Sindh reiterates resolve to ban single-use plastic bags from tomorrow


September 30, 2019

The Sindh government has reiterated its resolve to impose a complete ban on single-use plastic bags of less than the required thickness in the entire province from Tuesday (tomorrow).

A statement issued on Sunday quoted Barrister Murtaza Wahab, the provincial administration’s spokesman, as saying that in August the government had announced its decision to ban single-use plastic bags across the province starting October 1.

Wahab said progress had already been made as the association of plastic manufacturers in the province announced abiding by the government’s decision and gave their assurance that they would not manufacture non-biodegradable plastic shopping bags any more.

The spokesman appealed to the people of the province to stop using polythene shopping bags because they are a major source of environmental pollution. He said plastic bags have also been a major cause of choking drainage lines and the sewerage system of Karachi. “Everyone has to play their role in improving the environment because the government can do nothing in this regard without the cooperation of the masses.”

The statement, however, did not mention how the Sindh government planned to ensure that there would be no more manufacture, sale and consumption of single-use plastic bags from tomorrow. It seems that the provincial administration does not wish to take any harsh punitive action to enforce its ban on plastic bags to avoid any adverse reaction from the public.

Haleji Lake

Wahab, who is also the chief minister’s adviser on environment, said in another statement that the Haleji Lake in District Thatta was being revived by releasing freshwater into it. He said that besides releasing freshwater, a plantation campaign will also be conducted in the surroundings of the lake to improve the environment of the area.
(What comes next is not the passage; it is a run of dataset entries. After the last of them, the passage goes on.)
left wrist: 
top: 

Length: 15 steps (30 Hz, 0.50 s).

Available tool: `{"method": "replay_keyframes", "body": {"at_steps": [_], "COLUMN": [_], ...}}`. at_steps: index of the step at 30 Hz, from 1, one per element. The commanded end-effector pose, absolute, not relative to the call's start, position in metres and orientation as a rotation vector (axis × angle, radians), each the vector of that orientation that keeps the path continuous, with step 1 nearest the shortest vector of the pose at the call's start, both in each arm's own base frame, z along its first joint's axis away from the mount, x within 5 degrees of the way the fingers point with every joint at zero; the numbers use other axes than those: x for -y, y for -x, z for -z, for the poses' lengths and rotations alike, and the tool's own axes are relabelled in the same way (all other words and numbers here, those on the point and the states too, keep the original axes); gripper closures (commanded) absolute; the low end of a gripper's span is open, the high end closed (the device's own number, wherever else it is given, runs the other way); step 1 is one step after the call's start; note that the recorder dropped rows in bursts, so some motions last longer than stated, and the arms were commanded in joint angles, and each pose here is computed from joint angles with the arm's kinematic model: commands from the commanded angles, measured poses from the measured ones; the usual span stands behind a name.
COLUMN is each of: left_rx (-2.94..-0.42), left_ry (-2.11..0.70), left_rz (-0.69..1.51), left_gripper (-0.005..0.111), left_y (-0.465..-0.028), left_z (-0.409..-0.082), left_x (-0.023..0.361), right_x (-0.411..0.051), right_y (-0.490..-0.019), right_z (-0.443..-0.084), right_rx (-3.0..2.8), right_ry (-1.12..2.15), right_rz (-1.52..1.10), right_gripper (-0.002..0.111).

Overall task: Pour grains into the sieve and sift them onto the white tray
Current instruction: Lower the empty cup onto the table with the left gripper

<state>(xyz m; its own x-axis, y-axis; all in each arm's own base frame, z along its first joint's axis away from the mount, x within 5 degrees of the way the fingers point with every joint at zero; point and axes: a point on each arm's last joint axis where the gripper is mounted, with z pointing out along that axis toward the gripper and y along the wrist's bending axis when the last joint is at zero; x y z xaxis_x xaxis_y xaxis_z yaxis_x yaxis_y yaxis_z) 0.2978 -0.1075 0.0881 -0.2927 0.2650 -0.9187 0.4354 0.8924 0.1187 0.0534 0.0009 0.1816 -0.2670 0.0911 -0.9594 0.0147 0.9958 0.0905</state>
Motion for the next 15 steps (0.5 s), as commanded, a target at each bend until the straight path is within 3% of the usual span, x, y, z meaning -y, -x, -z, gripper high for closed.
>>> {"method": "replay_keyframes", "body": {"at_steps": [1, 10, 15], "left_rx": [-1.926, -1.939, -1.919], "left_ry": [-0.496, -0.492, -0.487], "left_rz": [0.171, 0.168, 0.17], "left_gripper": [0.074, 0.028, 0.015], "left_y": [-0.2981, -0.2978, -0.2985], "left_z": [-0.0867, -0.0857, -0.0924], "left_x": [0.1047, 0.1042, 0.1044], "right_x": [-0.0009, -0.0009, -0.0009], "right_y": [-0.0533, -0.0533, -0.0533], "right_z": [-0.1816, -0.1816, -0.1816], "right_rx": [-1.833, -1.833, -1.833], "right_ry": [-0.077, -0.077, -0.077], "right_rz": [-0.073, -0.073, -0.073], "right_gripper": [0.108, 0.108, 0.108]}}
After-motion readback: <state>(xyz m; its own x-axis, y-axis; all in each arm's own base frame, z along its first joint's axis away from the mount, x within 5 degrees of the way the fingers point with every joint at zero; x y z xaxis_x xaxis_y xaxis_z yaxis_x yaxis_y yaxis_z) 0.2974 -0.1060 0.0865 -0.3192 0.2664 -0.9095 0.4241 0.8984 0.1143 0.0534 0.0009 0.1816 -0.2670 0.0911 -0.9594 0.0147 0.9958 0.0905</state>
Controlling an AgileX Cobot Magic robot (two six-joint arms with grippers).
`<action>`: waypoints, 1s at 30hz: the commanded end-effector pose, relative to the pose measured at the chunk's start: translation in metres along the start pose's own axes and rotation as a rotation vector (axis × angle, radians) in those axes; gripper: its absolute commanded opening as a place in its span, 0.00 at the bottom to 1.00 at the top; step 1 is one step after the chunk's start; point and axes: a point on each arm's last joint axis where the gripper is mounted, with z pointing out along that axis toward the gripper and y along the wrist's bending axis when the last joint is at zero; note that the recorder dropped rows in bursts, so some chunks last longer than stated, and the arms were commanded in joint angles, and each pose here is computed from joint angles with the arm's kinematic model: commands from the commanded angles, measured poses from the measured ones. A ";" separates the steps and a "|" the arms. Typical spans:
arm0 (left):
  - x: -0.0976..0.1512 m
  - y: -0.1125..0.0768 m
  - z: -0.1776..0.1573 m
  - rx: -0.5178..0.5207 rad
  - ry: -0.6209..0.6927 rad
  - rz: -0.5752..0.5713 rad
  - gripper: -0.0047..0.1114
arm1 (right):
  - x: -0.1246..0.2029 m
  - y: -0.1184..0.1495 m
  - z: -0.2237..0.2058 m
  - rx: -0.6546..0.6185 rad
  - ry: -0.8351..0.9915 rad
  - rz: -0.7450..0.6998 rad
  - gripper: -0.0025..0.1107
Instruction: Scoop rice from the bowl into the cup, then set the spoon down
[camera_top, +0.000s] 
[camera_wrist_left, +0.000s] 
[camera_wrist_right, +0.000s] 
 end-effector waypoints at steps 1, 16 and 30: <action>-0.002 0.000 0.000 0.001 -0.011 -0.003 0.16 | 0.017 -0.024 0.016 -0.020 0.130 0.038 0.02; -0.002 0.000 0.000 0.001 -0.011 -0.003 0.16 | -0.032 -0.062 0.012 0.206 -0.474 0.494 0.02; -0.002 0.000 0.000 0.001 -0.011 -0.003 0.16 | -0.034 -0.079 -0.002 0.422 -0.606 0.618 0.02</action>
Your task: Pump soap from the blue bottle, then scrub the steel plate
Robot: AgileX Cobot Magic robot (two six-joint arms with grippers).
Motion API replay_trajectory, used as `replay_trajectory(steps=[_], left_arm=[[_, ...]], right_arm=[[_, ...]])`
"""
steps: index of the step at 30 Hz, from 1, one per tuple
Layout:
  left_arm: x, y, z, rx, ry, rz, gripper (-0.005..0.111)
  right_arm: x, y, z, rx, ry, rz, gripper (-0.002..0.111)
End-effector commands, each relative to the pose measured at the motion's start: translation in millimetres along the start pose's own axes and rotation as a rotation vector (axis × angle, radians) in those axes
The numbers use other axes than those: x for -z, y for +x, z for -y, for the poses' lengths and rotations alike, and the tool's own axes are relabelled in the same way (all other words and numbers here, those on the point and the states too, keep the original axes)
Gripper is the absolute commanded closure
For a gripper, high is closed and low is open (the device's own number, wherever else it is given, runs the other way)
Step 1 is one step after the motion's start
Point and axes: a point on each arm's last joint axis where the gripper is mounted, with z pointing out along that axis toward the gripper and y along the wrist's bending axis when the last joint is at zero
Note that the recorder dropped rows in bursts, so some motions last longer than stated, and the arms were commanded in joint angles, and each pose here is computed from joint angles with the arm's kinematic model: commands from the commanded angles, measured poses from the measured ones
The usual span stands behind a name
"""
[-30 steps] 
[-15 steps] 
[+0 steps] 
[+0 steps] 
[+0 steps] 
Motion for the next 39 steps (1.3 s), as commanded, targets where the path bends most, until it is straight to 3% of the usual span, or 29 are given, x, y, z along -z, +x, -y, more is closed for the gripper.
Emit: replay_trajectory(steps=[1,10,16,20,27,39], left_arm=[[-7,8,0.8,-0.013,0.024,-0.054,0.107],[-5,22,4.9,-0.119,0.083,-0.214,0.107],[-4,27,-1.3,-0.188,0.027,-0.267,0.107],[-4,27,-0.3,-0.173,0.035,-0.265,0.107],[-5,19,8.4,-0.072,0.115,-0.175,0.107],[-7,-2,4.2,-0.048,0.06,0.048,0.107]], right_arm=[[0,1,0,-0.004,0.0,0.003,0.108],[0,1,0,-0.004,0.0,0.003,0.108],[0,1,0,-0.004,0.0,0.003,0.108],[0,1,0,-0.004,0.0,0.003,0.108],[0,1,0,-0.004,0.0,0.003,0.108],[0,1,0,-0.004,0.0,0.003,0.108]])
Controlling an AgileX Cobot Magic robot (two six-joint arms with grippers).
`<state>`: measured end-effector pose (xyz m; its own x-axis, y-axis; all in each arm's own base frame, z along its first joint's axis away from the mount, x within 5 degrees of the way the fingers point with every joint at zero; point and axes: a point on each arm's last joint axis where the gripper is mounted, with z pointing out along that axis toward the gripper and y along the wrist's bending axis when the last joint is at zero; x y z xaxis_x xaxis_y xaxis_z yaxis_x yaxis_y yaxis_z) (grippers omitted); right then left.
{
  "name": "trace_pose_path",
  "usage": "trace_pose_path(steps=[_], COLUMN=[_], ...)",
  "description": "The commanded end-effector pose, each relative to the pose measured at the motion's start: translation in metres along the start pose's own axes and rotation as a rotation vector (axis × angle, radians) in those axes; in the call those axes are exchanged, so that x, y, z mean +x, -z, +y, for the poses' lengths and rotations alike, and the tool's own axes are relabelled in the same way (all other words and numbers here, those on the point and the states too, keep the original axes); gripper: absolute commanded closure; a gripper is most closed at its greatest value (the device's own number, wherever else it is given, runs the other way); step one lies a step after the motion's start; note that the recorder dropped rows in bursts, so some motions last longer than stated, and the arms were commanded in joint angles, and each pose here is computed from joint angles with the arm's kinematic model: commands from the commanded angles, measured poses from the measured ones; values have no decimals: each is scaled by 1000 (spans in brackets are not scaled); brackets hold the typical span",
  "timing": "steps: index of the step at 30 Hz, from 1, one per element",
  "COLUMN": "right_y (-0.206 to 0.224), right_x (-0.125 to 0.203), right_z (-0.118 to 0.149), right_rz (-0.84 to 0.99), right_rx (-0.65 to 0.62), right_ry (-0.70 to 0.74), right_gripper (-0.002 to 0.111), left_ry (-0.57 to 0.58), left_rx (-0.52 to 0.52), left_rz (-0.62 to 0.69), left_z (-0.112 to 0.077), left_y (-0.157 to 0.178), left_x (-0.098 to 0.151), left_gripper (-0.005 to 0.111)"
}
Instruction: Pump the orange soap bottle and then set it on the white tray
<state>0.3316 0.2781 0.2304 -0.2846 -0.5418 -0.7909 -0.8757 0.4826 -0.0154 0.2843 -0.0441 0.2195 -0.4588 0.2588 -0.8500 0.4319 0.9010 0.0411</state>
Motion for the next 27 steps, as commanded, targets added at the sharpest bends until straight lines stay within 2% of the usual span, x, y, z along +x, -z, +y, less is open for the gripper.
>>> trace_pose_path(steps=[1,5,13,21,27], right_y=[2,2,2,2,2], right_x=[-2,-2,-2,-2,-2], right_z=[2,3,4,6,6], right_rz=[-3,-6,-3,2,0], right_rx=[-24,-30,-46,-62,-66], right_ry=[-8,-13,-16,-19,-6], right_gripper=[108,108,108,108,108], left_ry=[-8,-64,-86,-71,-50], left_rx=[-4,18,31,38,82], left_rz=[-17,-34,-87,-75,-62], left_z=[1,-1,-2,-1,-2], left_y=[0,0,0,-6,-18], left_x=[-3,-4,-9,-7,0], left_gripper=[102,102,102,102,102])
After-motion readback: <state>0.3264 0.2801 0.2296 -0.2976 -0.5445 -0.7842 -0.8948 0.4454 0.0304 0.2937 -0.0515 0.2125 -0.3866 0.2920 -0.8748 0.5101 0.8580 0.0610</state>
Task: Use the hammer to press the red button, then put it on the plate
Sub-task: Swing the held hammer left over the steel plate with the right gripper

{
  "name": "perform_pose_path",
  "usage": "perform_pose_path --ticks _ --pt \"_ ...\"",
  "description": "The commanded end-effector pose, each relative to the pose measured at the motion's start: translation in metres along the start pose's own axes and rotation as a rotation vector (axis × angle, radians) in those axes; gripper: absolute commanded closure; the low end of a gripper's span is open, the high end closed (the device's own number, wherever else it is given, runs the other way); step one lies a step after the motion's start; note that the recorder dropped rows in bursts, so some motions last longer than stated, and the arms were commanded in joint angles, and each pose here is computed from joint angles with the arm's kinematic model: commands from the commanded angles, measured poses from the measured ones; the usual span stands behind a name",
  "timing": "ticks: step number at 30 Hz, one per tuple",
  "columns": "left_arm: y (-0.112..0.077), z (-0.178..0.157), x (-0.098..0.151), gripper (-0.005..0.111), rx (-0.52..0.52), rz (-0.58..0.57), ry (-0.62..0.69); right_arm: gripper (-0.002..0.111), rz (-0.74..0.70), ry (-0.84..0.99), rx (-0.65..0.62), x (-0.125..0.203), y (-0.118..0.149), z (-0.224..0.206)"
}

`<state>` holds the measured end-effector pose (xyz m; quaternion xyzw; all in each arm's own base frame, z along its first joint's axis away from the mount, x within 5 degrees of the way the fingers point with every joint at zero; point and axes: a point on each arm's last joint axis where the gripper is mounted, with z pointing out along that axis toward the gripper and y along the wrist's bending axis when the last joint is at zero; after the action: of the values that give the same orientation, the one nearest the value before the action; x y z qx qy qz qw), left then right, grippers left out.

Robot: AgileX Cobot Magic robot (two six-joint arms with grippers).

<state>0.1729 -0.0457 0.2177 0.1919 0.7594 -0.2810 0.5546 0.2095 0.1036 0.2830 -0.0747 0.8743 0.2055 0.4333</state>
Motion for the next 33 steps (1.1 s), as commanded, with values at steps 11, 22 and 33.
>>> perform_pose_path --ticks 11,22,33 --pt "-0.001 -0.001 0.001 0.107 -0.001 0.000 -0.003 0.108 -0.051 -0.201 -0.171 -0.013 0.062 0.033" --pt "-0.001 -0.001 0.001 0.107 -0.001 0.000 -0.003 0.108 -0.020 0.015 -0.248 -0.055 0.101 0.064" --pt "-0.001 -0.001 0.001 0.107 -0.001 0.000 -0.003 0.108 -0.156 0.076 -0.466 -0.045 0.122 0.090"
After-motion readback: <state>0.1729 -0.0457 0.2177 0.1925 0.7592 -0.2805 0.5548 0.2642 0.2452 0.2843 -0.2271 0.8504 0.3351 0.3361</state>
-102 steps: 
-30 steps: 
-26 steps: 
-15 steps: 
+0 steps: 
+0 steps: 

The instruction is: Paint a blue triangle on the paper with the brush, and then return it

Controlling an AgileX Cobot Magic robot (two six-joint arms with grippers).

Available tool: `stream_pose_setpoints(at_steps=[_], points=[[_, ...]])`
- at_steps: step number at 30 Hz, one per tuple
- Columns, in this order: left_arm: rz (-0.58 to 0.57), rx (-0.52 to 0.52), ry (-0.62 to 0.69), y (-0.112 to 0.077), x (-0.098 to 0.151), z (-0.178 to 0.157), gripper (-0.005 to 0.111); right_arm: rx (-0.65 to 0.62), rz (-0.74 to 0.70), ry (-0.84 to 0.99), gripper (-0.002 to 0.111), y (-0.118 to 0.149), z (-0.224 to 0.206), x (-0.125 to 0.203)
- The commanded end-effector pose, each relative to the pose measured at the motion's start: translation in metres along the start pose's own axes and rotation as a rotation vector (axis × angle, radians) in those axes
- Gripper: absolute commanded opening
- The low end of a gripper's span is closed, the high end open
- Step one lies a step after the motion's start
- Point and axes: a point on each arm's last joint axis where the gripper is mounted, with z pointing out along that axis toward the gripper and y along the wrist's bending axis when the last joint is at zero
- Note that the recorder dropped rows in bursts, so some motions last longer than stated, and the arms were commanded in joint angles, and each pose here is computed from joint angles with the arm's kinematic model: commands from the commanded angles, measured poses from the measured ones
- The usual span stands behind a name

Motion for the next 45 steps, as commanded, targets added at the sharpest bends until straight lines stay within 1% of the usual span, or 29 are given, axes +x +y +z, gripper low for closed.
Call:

He also said that releasing freshwater will help decrease total dissolved solids so as to turn it into an ideal environment for marine life to thrive and to promote the fisheries industry in the area.

The adviser said that after its revival, the Haleji Lake would once more be in a position to attract migratory birds, which had earlier turned away from the wetland site due to unsuitable change in the chemical composition of the lake’s water.

Wahab said that the revived Haleji Lake would also be in a position to attract a large number of tourists from the surrounding areas, as it would be developed as a major recreational spot. He said that efforts to revive the Haleji Lake are a part of the Sindh government’s firm resolve to preserve and improve the environment of the province.